A face came into view inches above her eyes. Volovich’s great moon of a head, pocked with craters left by old boils and carbuncles, peered down at her.

“This will be painful, but not fatal, as that would defeat the object of the exercise. You have taken great delight in lying to us so far, but your lies are at an end. Within the hour, your thoughts will be laid bare for us to read.”

“What should we do with her then?” Yezhov asked.

“When we have learned what we want from Miss Chatterjee’s pretty little skull, I will take great delight in skinning her alive and mounting her chestnut Indian hide on a suitably svelte frame, if I can locate one amongst the taxidermist’s stock.”

Yezhov’s grinning visage, swaddled in bloody bandages, came into view – all the more farcical for being bracketed by a pair of bulky ear-phones connected to the wireless-like CWAD.

Jani cried out, pulling at the ropes that bound her arms and legs. Her struggles rattled the table and she twisted back and forth. They would hardly be able to operate on her head if it were in constant movement.

Yezhov had a simple remedy, and brought the back of the meat cleaver down on her skull once again.

She moaned in pain and her head flopped. Semi-conscious, she felt cold fingers arrange her head. Something braced her temples, clamping tight, so that her head was held in place. She opened her eyes and stared at the sunlight slanting through the dusty skylights. She was beyond terror, feeling only a dull disbelief, a serene sense of remove; she wanted in some way to defy the pair, to strike some valiant last blow, but knew that she was incapable of doing so.

She stared up at Volovich as he lowered the flimsy wire frame of the CWAD over her face and made a minimal adjustment, lips pursed in concentration.
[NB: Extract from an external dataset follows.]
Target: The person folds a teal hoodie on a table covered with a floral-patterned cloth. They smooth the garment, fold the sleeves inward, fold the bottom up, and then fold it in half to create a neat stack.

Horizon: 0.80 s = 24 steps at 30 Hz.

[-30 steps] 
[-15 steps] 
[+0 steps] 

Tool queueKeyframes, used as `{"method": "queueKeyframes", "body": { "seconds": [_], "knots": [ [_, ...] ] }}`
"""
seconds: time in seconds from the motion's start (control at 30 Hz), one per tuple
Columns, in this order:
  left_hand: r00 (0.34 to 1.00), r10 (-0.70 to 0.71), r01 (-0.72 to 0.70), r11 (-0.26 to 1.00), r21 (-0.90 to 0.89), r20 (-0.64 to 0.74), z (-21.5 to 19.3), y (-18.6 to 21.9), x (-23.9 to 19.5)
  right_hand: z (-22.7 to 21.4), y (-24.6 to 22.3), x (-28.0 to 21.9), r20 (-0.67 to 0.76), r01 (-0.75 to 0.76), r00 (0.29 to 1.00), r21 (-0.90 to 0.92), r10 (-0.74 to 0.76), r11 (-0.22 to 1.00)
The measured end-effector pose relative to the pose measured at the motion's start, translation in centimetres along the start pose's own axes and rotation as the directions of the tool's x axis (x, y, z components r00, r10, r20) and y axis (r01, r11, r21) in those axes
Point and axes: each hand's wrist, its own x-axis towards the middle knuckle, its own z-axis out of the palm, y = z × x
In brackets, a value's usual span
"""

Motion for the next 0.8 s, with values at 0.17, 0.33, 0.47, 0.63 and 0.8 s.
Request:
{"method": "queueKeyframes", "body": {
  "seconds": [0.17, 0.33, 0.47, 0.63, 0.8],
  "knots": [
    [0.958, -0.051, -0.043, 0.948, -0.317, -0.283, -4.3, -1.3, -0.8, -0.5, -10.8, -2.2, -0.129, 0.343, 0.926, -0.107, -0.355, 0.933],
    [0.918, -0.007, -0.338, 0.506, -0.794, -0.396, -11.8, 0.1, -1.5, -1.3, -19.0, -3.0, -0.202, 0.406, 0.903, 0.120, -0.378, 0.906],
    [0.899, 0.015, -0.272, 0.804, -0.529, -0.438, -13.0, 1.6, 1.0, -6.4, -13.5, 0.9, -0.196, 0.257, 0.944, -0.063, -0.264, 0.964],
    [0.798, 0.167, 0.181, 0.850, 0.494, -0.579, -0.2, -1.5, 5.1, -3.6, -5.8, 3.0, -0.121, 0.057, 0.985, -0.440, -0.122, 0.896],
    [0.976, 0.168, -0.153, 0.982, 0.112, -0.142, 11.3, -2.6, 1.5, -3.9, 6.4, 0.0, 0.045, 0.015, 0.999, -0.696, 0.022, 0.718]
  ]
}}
She felt pin-pricks on her cheeks and forehead. Volovich applied pressure to the frame and the spikes pierced her skin. Then he lifted the frame from her head and smiled down at her.

“Drill,” he said.

She saw the drill pass before her eyes, and Volovich leaned over her again. “And now, using the frame’s puncture marks as my guide, I will proceed to drill two dozen small holes into your skull. I would close your eyes, Miss Chatterjee, as this might be a little bloody.”

She would be damned if she’d close her eyes. She remained staring at him and managed to say, despite her clamped jaw, “May you die in agony, Volovich!”

“But not before you, my dear.”

He lowered the drill to her forehead, and despite her best resolve she closed her eyes and sobbed.

The explosion filled the chamber like a thunderclap, adding panic to Jani’s terror. She heard Volovich and Yezhov exclaim above the din. She did her best to sit up, straining against the ropes and staring at the thing that was striding through the ruins of the far wall.

She had heard about these inventions, seen posters in London for an exhibition where Mech-Men would be on show. The photographs and illustrations had been impressive enough, showing mechanical men fully fifteen feet tall – all flashing lights and oiled metal carapaces – but the reality was altogether more startling.

The Mech-Man stomped through the tumbled masonry with legs as thick as girders, pushing aside drifts of brick and beams with hands like the scoops of mechanical diggers. Its torso was an amalgam of black boilerplate and ornately etched scrollwork – as if Aubrey Beardsley had gone to work on an invention by Isambard Kingdom Brunel – and polychromatic running lights threw the chaos of its arrival into crazed relief. Amidst the mayhem, the fur and feathers of a hundred stuffed animals filled the air in a whirling maelstrom.